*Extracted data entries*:
:::
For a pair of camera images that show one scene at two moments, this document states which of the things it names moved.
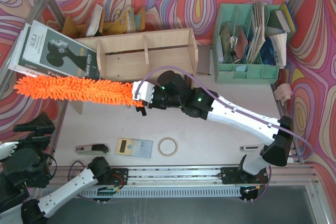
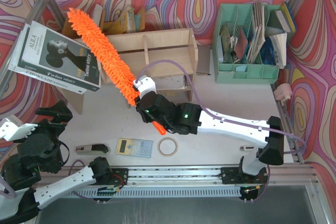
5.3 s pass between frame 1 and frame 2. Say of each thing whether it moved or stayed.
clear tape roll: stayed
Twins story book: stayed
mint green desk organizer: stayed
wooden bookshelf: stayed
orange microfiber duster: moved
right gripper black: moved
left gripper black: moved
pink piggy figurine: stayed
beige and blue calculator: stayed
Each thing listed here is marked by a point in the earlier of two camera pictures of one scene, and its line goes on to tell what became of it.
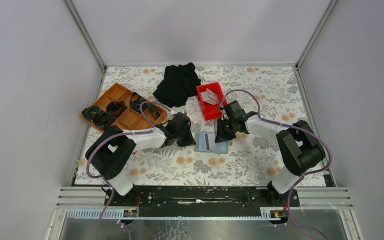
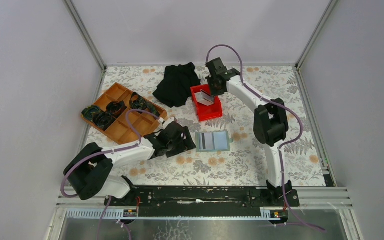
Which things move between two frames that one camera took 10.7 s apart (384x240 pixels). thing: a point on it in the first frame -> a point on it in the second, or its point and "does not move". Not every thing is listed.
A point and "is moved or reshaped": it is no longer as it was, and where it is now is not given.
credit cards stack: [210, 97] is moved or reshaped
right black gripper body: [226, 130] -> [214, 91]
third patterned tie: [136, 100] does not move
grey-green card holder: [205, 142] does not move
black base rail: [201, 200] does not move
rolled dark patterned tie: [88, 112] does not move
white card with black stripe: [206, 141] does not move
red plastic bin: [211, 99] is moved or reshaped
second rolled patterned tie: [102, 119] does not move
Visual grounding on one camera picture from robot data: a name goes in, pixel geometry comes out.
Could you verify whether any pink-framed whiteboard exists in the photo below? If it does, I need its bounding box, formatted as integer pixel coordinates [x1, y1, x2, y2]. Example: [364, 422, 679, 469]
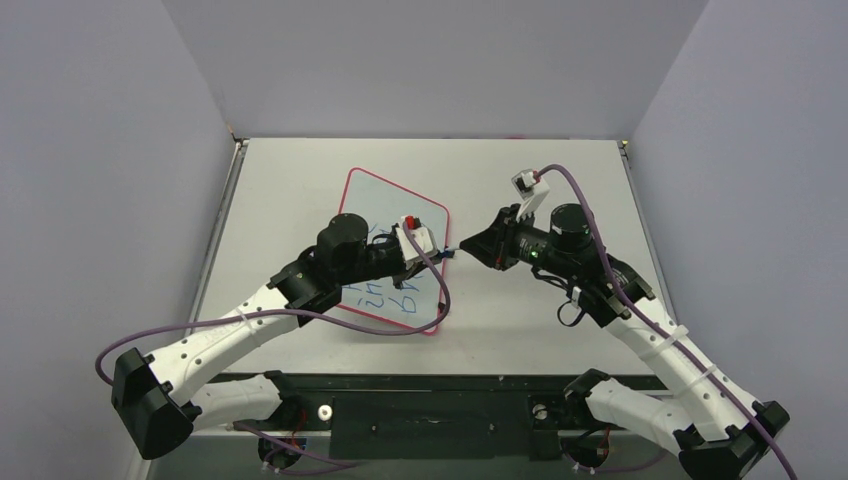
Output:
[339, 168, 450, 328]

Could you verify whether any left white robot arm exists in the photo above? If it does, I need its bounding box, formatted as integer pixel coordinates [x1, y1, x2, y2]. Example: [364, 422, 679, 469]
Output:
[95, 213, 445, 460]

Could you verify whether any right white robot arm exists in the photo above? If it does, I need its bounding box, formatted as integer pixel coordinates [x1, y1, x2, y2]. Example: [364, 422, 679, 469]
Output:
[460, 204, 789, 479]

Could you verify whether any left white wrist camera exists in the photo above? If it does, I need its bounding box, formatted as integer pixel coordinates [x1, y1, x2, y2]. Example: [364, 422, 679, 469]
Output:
:::
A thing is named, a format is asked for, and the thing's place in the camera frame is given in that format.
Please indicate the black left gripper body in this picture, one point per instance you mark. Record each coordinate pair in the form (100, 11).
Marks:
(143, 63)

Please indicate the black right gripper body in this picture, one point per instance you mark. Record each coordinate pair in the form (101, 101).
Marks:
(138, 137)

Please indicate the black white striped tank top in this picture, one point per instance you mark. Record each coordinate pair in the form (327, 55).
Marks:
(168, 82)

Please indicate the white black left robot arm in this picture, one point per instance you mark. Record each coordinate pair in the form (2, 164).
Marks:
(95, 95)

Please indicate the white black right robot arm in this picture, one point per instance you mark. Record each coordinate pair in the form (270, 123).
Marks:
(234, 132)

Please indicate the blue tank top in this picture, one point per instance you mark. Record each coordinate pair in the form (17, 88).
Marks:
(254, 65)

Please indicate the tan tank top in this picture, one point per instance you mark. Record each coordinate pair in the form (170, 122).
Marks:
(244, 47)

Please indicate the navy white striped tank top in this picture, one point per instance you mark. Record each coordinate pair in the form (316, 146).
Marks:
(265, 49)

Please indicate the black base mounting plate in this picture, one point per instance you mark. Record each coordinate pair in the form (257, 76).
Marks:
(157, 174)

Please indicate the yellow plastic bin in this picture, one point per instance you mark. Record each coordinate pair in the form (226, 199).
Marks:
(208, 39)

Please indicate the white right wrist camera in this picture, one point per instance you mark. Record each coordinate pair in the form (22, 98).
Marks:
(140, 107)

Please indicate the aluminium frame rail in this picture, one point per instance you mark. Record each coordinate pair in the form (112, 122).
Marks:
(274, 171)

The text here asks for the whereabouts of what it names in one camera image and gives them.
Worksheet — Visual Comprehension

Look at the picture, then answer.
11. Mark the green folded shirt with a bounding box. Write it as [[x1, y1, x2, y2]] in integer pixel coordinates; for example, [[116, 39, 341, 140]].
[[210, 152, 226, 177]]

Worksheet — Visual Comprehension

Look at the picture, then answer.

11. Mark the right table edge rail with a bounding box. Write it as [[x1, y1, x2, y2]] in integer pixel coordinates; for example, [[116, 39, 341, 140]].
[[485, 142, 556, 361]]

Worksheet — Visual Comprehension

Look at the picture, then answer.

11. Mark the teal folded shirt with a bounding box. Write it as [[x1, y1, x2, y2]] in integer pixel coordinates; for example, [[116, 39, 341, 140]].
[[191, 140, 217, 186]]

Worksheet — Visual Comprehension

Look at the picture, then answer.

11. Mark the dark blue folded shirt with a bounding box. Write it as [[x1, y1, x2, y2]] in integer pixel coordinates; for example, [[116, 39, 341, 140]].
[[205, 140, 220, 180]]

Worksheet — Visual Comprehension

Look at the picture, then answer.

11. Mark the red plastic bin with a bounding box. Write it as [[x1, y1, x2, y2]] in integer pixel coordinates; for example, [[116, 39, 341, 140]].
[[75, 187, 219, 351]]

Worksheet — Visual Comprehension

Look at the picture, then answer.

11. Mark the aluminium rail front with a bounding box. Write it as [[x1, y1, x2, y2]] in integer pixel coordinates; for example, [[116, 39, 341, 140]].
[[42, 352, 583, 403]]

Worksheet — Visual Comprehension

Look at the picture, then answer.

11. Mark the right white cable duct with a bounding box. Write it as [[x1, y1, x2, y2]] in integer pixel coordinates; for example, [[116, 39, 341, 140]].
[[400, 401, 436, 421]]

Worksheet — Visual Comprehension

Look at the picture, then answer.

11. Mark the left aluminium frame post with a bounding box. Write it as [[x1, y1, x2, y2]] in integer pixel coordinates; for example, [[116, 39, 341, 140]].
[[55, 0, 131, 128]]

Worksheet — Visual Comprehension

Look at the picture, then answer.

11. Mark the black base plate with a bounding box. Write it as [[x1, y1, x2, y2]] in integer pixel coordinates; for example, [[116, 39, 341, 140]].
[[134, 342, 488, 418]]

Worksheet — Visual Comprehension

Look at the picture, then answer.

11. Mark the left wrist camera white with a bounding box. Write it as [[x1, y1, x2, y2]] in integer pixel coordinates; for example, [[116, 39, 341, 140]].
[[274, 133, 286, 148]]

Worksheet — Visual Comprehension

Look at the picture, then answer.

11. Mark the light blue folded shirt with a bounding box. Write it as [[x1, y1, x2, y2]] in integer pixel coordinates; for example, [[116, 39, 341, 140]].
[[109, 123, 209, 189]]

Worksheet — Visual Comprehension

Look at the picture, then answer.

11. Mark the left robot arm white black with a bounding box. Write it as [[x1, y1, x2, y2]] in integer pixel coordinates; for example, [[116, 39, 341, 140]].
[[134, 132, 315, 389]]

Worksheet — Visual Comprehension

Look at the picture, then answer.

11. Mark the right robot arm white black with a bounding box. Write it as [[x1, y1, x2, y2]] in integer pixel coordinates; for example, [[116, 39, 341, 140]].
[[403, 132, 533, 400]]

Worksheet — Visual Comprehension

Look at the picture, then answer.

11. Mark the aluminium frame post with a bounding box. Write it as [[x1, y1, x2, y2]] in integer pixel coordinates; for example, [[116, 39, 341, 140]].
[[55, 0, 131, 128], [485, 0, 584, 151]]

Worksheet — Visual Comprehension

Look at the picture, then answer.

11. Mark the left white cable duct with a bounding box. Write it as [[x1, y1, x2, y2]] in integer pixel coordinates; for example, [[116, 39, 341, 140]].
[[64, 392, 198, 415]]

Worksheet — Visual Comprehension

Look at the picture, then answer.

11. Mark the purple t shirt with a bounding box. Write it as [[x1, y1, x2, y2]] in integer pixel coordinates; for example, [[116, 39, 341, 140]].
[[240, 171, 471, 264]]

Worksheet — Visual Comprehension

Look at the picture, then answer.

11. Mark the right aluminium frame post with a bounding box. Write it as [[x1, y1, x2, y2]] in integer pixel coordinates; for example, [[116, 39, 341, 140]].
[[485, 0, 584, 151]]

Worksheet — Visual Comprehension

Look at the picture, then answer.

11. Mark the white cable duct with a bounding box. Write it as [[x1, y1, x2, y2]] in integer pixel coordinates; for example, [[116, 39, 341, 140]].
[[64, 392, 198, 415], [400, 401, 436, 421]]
:::
*WHAT IS BEING ASKED*:
Pictures in the entries do not go into the copy. Print only the lines starting at the one containing "second rolled patterned" and ending at the one containing "Could you verify whether any right", exactly as they appear.

*SOLUTION TO THIS TASK*:
second rolled patterned tie: [102, 119] does not move
Visual grounding on one camera picture from robot data: a name goes in, pixel geometry comes out.
Could you verify whether any pink-framed whiteboard exists in the photo below? If it does, I need its bounding box, formatted as integer pixel coordinates [x1, y1, x2, y2]. Example: [364, 422, 679, 469]
Output:
[339, 168, 450, 328]

Could you verify whether any left white robot arm exists in the photo above? If it does, I need its bounding box, formatted as integer pixel coordinates [x1, y1, x2, y2]. Example: [364, 422, 679, 469]
Output:
[95, 213, 445, 460]

Could you verify whether any right white robot arm exists in the photo above? If it does, I need its bounding box, formatted as integer pixel coordinates [x1, y1, x2, y2]. Example: [364, 422, 679, 469]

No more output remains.